__Assignment__: When the line containing "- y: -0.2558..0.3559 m" appears in the data below, begin copying there and stop only after the line containing "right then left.".

Data supplied section start

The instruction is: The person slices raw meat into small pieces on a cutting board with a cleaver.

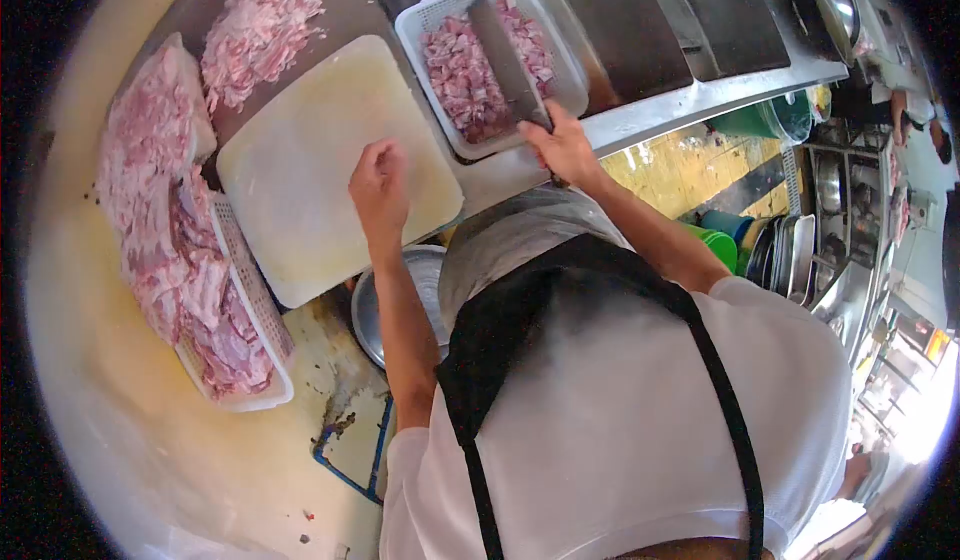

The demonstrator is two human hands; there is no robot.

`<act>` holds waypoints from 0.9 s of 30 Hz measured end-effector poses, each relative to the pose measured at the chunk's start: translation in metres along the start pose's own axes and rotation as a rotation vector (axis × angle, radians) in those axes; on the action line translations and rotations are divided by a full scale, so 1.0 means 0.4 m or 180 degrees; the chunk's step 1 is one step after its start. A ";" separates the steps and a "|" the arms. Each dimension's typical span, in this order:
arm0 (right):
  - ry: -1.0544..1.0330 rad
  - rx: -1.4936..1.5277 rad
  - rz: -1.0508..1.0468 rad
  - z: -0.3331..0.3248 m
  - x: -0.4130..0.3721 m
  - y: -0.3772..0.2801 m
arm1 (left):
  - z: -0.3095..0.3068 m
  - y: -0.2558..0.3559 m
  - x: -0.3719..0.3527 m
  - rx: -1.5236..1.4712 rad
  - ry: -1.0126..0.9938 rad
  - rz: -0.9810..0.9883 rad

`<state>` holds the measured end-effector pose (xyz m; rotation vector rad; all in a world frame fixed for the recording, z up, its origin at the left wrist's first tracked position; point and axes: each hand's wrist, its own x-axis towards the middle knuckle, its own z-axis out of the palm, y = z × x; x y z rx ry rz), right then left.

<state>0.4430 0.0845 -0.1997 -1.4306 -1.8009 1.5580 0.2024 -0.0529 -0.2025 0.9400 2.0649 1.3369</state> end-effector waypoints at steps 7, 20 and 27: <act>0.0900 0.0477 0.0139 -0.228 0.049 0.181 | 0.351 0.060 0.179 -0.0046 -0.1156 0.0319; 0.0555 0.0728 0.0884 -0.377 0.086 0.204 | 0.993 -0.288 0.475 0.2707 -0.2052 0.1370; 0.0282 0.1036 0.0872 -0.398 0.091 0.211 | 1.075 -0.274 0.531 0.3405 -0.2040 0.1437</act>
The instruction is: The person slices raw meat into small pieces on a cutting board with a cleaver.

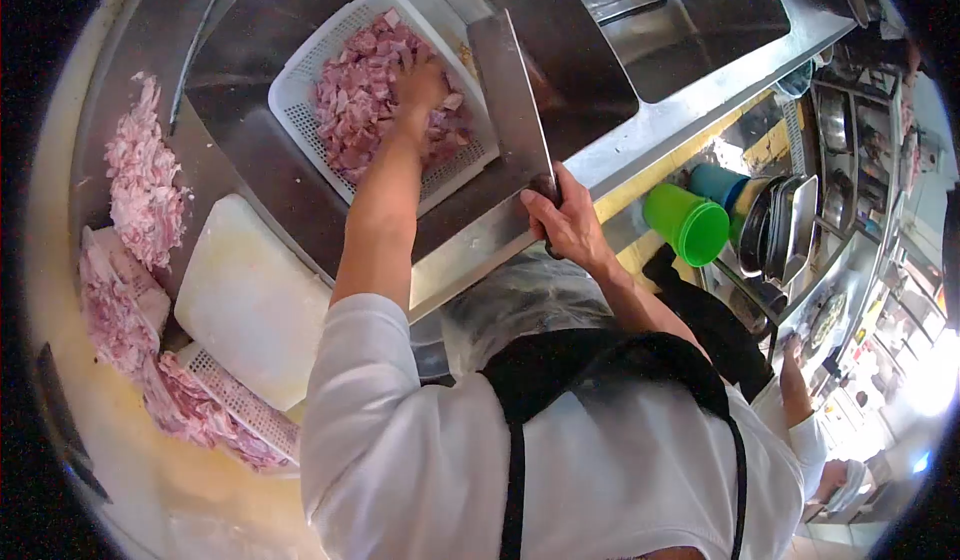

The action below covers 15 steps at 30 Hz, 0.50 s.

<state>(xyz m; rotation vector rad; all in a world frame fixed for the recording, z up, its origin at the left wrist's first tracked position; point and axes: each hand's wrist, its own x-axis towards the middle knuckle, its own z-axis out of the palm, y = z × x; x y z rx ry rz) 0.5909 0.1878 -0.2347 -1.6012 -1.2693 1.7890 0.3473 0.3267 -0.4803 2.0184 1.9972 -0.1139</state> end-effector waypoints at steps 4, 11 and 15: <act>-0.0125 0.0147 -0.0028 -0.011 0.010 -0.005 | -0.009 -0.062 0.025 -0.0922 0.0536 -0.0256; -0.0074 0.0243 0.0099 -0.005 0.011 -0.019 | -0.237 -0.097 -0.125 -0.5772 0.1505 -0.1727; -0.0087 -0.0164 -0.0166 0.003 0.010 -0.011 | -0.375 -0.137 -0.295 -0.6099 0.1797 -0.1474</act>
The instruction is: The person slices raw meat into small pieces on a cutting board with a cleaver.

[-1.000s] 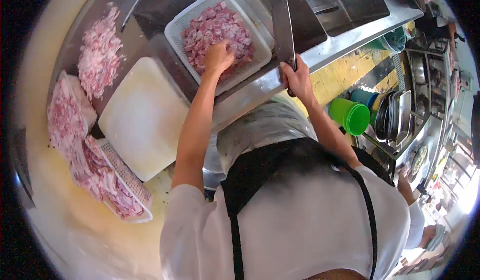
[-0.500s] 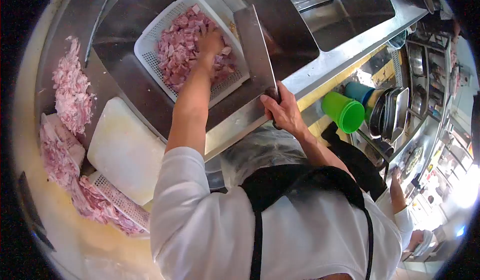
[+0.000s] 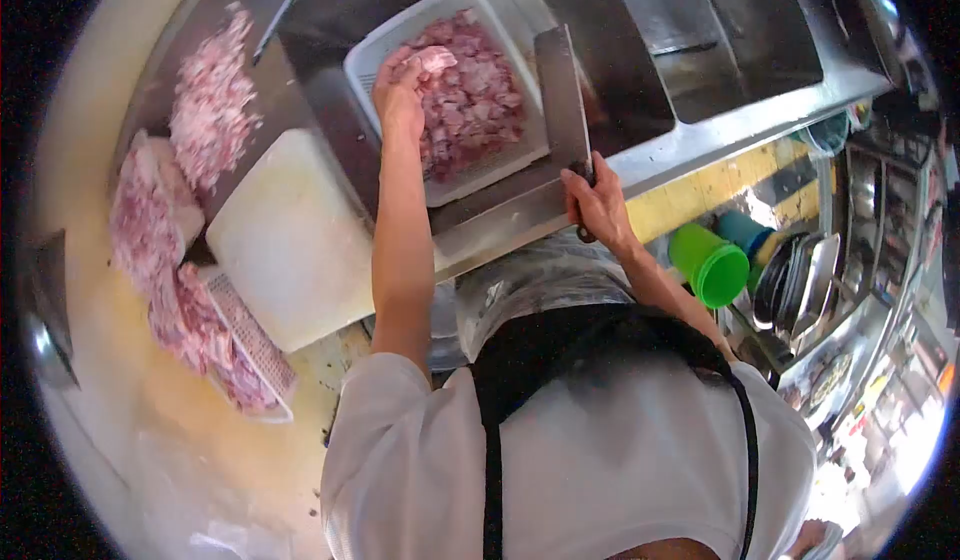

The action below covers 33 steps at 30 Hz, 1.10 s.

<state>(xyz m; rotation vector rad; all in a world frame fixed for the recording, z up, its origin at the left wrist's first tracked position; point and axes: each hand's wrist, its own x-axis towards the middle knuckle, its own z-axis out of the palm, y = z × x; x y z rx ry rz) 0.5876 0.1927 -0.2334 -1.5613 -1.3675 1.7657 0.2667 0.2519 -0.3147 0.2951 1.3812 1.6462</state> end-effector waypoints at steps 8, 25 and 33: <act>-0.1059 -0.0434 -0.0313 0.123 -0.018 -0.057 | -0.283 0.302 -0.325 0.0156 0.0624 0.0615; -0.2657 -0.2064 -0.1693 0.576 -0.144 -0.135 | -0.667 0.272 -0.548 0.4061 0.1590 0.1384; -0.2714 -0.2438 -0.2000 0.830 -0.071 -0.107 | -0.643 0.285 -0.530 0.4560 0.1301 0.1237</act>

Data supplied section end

__Completed task__:
  - y: -0.2558..0.3559 m
  - x: -0.3719..0.3527 m
  - rx: -1.5236..1.4712 rad
  - ry: -1.0126..0.9938 rad
  - rz: -0.9810..0.9883 rad

`<state>` holds the measured end-effector pose (xyz m; rotation vector rad; all in a world frame fixed for the recording, z up, its origin at the left wrist's first tracked position; point and axes: each hand's wrist, its own x-axis towards the middle knuckle, its own z-axis out of the palm, y = z × x; x y z rx ry rz), right then left.

The exercise concludes with that.